The total acquisition value of DP Eurasia was 118.9 million euros (~Rs. 1,200 crore) wherein shareholding was acquired over the last three fiscals ended fiscal 2024. As per CRISIL Ratings expectations, the acquisition is expected to contribute to 20-25% of JFL’s consolidated revenue from fiscal 2025, significantly diversifying its revenue base. The interest rate for the debt raised for the acquisition is approximately ~5.5%. This acquisition strengthens JFL’s emerging market position, leveraging its expertise in running India’s largest food service company. While the acquisition debt shall temporarily moderate its financial risk profile, As per CRISIL Ratings expectations, it shall continue to be healthy with the gearing remaining below 1 time and interest coverage remaining robust over the medium term. Any further debt-funded acquisition will remain monitorable.

 

During fiscal 2024, consolidated revenue grew 10% on-year to Rs 5,667 crore, supported by the addition of 356 new stores as well as the consolidation of DP Eurasia since February 1, 2024 (DP Eurasia contributed Rs 217 crore to topline for February and March of 2024). While JFL’s Like-for-like growth remained negative for the first three quarters of fiscal 2024 amid slowdown in consumption, it has recovered since the fourth quarter of fiscal 2024 and remained in the positive territory in H1-fiscal 2025. While the growth in fiscal 2025 shall remain above 30% on-year led by the first full year of DP Eurasia consolidation, CRISIL Ratings expects the revenue to grow at 8-10% annually over the medium term.

 

The earnings before interest, taxes, depreciation and amortisation (Ebitda) margin (Post IndAS basis) moderated to 20.7% in fiscal 2024, from 22.6% in fiscal 2023. Employee costs stood at 18.7% in fiscal 2024, against 17.6% in fiscal 2024, while advertising and publicity spends were higher at 4.5% against 4.0% earlier. Ebitda margin (Pre IndAS; after adjusting for lease expenses) stood at 12.8% for fiscal 2024, against 15.4% in fiscal 2023. Post the consolidation of DP Eurasia, CRISIL Ratings expects the margin to sustain at 20.0-20.5% (Post IndAS basis) and 13-14% (Pre IndAS basis) over the medium term with accretion in profit after tax (PAT) margin. 

 

In the first half of fiscal 2025, the reported revenue from operations stood at Rs 3,888 crore (44% on-year growth). The consolidation of DP Eurasia led to a sharp increase on consolidated revenue growth on on-year basis. While the operations in India registered ~8% growth on-year in the first half of fiscal 2025, DP Eurasia business also witnessed strong performance in key Turkey market. Ebitda (Post IndAS) stood at Rs 782 crore, resulting in an Ebitda margin of 20.1% (20.5% in the first half of fiscal 2024) (margin on Pre IndAS stood at ~13% for the first half in fiscal 2025; CRISIL Ratings adjusted).

Analytical Approach

CRISIL Ratings has combined the business and financial risk profiles of JFL and its subsidiaries, as these entities have operational and financial linkages. Further, CRISIL Ratings has amortised the goodwill and master franchisee right assets, arising on acquisition of DP Eurasia over a period of ten years.

 

Please refer Annexure - List of Entities Consolidated, which captures the list of entities considered and their analytical treatment of consolidation.
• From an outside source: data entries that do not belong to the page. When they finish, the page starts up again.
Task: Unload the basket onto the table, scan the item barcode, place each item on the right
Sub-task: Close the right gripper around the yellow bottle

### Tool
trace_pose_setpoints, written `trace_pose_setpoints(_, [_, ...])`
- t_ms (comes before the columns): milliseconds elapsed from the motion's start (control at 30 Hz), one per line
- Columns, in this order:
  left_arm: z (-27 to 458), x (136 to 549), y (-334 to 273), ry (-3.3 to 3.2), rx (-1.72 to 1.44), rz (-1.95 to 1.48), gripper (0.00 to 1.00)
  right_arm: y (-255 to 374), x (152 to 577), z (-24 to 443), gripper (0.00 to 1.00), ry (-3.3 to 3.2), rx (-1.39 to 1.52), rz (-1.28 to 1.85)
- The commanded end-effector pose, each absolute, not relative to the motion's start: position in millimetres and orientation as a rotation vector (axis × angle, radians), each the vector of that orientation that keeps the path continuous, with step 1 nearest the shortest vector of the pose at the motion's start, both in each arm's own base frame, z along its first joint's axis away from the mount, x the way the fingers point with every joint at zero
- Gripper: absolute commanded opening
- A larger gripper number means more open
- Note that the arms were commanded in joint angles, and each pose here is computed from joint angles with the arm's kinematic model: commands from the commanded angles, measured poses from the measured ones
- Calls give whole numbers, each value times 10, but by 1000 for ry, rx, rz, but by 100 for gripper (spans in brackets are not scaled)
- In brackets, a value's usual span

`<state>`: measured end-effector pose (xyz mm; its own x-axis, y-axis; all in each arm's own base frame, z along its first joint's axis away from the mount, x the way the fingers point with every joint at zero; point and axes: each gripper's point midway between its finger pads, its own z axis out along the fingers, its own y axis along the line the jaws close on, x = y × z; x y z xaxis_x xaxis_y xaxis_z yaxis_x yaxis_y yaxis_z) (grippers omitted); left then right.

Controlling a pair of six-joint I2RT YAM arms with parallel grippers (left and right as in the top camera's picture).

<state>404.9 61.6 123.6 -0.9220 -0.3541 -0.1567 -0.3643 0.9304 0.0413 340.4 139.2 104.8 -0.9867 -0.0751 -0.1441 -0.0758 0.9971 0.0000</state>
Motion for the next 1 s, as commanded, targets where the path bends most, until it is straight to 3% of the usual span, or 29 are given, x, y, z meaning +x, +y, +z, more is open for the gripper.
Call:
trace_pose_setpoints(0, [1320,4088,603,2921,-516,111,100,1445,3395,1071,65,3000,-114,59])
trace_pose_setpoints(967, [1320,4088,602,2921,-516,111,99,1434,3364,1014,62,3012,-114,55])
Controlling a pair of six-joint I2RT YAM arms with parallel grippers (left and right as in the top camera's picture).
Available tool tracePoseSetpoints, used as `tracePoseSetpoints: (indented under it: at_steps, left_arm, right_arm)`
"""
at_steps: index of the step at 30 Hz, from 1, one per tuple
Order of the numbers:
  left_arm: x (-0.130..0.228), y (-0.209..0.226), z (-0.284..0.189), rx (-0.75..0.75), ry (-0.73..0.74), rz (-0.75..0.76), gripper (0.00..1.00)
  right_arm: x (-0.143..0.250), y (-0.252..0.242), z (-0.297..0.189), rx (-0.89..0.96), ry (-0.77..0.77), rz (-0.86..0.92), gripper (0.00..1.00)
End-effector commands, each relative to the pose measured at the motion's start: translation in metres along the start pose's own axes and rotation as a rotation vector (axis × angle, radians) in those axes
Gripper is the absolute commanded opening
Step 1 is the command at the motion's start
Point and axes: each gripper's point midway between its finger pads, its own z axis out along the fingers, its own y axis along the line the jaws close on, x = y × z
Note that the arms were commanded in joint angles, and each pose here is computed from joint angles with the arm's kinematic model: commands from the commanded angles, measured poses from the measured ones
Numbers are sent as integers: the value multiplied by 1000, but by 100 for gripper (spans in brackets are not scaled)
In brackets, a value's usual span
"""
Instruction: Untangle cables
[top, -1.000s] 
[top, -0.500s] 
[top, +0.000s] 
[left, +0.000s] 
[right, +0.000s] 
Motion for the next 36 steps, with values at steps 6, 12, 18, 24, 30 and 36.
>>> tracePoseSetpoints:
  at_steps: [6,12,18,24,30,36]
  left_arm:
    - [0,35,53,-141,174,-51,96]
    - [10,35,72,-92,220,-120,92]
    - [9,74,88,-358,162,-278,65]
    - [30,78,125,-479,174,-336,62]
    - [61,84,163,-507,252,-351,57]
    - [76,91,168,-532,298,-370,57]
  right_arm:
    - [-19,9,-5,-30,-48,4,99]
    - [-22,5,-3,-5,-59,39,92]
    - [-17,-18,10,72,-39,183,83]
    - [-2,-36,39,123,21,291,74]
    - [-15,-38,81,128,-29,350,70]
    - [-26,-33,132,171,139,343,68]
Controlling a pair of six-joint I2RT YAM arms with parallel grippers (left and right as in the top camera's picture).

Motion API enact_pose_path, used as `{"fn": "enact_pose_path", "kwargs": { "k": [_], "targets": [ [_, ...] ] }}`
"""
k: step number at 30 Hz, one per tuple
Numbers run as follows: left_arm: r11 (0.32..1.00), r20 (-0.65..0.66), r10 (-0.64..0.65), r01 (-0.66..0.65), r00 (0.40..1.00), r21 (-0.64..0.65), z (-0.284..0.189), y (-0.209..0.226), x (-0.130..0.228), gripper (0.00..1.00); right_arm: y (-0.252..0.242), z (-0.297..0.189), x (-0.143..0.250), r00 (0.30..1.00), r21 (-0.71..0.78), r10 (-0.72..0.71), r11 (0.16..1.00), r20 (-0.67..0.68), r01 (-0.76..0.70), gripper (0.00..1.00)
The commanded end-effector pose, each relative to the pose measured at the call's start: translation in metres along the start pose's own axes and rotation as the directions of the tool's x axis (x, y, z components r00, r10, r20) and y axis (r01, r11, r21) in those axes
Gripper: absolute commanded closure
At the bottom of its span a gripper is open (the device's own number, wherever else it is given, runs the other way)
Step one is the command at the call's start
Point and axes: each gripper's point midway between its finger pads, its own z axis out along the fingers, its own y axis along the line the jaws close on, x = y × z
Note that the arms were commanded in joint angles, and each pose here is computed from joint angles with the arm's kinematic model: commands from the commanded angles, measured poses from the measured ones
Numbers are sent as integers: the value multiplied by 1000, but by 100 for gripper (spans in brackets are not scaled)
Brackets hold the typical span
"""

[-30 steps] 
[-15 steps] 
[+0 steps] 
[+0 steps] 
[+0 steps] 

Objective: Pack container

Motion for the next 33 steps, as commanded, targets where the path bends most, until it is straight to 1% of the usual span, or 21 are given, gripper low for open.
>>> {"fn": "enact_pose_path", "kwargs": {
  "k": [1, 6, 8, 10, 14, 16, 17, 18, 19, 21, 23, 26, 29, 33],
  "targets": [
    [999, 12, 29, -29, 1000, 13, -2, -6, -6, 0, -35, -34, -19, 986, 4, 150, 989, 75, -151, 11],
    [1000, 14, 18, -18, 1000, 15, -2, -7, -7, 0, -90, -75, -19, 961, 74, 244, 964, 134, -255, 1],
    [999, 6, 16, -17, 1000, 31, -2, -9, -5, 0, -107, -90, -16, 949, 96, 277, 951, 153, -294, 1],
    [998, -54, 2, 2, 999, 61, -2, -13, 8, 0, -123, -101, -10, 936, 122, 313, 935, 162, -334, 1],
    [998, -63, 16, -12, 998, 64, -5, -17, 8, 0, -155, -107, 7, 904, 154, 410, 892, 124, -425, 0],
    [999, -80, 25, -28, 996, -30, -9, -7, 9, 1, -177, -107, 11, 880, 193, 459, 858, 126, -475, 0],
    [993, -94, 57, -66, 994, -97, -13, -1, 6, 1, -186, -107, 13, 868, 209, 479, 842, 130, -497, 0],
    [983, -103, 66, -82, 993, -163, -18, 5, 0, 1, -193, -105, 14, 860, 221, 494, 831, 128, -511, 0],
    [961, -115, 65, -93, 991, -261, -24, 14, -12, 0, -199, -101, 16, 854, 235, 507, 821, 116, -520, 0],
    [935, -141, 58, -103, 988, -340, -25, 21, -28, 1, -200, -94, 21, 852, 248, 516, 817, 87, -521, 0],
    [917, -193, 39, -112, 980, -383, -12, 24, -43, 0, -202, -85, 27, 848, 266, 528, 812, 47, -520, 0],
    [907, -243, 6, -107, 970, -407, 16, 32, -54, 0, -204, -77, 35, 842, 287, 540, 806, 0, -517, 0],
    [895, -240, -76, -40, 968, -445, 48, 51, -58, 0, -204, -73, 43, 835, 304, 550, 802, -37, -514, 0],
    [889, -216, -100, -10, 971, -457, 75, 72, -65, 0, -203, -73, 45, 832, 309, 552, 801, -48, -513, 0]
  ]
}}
Key Rating Drivers & Detailed Description

Strengths:

  • Established market position in the QSR segment: The company is a market leader in the pizza segment through its exclusive rights to operate Domino’s Pizza outlets in India, Sri Lanka, Bangladesh, Nepal, Turkey, Azerbaijan and Georgia. During fiscal 2024, JFL opened 356 new stores, resulting in a network of 2,991 stores across all brands. As on September 30, 2024, Domino’s India expanded its network to 2,079 stores across 447 cities. Post integration of DP Eurasia, the consolidated operations now include 730 Domino’s stores and 116 COFFY stores across Turkey, Azerbaijan and Georgia.

 

To further fortify its market position, the company has expanded its offerings under the brands—Popeyes, Dunkin’ and Hong’s Kitchen. Furthermore, with the acquisition of majority stake in DP Eurasia, it has entered Turkey's high-frequency coffee consumption market under the “COFFY” brand.

 

  • Robust supply-chain network: The company operates through a unique commissary model, which provides it with a distinct competitive advantage. As its purchase function is centralised and it buys large volume of ingredients (such as cheese, sauce and pizza boxes), JFL can leverage its scale and negotiate better prices with suppliers. Furthermore, centralised sourcing, warehousing and distribution of raw materials, as well as production of dough balls at commissaries reduce the storage space, thereby enabling the company to minimise store operating costs. Working capital management has remained efficient with a traditionally negative working capital cycle, thus reducing the dependence on external debt.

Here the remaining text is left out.